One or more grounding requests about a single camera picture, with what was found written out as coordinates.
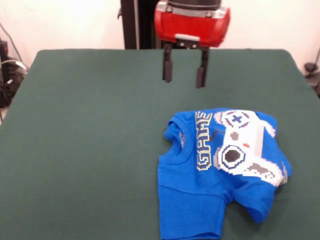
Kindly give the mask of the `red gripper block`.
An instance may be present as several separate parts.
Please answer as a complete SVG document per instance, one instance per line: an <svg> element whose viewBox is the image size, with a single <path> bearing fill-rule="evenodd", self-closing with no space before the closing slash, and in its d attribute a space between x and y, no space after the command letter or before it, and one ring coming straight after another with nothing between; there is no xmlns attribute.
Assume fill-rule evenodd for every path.
<svg viewBox="0 0 320 240"><path fill-rule="evenodd" d="M172 81L172 43L187 41L200 47L217 48L224 41L231 21L231 9L220 1L159 1L154 10L155 32L162 41L162 79ZM201 49L196 87L206 85L210 50Z"/></svg>

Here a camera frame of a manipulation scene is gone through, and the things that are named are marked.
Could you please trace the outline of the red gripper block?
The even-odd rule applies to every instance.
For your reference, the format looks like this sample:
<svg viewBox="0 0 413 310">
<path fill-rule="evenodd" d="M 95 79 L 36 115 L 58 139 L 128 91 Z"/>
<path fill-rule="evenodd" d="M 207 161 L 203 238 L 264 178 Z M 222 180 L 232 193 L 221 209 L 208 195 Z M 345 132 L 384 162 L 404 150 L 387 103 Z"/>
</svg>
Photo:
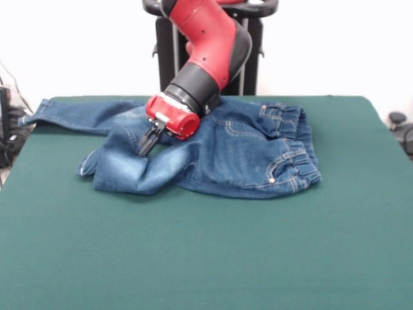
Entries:
<svg viewBox="0 0 413 310">
<path fill-rule="evenodd" d="M 155 126 L 149 128 L 139 140 L 139 150 L 144 158 L 151 153 L 165 130 L 179 140 L 186 140 L 198 130 L 201 123 L 199 115 L 184 101 L 164 92 L 147 101 L 145 112 L 149 122 Z"/>
</svg>

* _Exercise prompt_:
What lines in the material above contain the word "gripper"? Copy them out.

* _Answer box_:
Kindly give the mask of the `red gripper block`.
Could you please trace the outline of the red gripper block?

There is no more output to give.